Task goal:
Search the records for the string "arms". Copy each line where it occurs.
Segment Start: Extracted material
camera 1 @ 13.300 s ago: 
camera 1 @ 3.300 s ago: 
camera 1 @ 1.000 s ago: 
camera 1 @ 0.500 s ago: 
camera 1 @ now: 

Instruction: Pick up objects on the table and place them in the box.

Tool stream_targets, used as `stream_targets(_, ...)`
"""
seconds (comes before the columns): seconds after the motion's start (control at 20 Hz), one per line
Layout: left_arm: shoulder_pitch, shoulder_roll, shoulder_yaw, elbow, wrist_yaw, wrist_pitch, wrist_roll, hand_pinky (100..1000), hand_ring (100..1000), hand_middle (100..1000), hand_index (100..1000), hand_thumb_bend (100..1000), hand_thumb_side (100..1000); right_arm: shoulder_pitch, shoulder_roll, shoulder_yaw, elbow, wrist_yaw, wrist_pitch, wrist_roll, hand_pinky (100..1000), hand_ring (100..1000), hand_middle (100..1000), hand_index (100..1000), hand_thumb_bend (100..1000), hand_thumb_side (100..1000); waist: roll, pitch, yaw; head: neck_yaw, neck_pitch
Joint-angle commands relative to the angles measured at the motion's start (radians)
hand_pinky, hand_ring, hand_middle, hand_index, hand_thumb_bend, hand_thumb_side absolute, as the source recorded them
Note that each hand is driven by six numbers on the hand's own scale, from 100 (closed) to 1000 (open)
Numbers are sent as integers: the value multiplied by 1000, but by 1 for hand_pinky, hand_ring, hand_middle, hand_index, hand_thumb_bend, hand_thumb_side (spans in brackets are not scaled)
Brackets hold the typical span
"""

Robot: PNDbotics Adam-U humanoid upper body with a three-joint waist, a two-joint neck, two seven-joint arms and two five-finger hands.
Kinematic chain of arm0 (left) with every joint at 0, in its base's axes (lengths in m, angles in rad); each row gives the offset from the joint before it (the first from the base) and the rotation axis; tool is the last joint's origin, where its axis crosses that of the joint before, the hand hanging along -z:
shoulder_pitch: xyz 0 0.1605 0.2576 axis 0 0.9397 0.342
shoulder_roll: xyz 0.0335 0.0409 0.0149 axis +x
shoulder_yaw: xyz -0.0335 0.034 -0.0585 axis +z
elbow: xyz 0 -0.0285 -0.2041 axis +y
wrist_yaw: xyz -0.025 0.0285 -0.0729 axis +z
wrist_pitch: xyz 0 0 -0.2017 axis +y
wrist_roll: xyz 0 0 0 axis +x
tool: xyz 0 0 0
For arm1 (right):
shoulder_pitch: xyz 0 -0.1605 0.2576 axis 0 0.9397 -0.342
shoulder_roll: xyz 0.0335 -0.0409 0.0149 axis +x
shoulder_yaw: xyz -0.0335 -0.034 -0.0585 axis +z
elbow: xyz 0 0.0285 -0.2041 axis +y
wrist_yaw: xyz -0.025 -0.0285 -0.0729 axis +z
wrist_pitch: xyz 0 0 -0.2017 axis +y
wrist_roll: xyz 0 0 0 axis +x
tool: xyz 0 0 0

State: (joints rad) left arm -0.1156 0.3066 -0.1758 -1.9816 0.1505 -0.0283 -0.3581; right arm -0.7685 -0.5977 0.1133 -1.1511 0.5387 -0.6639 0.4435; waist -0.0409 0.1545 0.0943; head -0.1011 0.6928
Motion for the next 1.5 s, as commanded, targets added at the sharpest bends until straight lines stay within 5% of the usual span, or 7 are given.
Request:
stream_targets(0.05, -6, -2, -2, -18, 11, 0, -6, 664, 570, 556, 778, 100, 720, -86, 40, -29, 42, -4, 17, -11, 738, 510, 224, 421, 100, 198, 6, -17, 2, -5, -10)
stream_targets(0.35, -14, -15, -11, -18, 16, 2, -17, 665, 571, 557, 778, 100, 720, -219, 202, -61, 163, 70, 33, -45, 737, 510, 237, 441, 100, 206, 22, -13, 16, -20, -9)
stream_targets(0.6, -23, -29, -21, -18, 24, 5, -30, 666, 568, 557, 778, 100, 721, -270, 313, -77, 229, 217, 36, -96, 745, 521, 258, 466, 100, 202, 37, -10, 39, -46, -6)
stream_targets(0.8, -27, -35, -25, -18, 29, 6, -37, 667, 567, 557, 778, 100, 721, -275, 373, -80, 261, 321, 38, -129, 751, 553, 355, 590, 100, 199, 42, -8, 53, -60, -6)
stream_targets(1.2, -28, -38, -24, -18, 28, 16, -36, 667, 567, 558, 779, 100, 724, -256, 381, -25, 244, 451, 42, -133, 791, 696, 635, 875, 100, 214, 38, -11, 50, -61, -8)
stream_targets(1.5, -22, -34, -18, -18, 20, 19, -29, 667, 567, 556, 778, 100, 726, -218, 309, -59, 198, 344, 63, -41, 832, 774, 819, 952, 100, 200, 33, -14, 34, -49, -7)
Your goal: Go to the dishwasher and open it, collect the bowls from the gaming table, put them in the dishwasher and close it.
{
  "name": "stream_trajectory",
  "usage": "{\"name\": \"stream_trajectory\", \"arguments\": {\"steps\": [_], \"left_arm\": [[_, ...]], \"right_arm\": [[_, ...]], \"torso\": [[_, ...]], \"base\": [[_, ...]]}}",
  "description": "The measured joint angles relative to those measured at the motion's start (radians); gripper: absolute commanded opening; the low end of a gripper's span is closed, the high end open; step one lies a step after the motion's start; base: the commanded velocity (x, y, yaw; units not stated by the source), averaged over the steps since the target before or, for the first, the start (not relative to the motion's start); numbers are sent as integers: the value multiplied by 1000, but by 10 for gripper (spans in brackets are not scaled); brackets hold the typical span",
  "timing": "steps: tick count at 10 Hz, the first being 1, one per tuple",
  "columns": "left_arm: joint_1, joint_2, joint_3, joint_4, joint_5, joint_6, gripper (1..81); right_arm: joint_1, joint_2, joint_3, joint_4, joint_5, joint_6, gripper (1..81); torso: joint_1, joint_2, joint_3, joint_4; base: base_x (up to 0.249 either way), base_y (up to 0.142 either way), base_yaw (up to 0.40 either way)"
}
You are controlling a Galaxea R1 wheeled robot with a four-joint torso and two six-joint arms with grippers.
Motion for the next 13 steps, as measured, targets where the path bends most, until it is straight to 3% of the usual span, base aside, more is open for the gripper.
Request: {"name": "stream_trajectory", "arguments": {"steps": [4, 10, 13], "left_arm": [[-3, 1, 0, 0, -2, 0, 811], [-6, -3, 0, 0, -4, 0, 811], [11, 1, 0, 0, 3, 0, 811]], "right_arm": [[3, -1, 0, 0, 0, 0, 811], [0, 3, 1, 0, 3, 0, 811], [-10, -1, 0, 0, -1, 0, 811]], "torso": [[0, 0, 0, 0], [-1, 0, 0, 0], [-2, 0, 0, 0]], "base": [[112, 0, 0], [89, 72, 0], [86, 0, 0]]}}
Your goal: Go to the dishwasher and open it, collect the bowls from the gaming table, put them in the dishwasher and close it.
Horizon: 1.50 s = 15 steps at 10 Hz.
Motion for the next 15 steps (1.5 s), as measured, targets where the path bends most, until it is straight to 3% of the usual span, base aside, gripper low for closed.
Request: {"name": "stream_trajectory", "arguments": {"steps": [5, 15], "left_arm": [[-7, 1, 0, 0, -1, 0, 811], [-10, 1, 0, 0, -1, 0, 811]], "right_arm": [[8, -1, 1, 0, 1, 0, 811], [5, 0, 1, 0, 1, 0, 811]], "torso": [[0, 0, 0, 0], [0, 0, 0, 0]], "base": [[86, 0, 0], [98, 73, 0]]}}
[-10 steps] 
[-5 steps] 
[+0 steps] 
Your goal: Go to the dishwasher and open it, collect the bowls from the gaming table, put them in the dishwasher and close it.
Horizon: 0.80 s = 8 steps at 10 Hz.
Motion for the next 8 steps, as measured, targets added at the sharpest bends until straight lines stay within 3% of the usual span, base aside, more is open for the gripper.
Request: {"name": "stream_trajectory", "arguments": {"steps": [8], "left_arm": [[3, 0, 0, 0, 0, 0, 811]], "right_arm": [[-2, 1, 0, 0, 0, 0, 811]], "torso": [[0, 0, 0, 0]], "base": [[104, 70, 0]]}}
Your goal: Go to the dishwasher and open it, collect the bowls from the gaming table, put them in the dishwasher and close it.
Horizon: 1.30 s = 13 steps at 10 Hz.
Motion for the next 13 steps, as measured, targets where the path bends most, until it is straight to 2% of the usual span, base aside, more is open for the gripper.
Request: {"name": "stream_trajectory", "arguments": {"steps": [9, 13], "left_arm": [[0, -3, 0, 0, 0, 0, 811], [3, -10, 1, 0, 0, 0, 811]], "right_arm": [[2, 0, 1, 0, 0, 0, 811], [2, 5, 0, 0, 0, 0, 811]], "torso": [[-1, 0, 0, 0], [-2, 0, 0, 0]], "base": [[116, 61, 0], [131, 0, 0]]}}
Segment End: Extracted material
Task result:
Robot: PNDbotics Adam-U humanoid upper body with a three-joint waist, a two-joint neck, two seven-joint arms and two five-finger hands.
You are controlling a Galaxea R1 wheeled robot with a four-joint torso and two six-joint arms with grippers.

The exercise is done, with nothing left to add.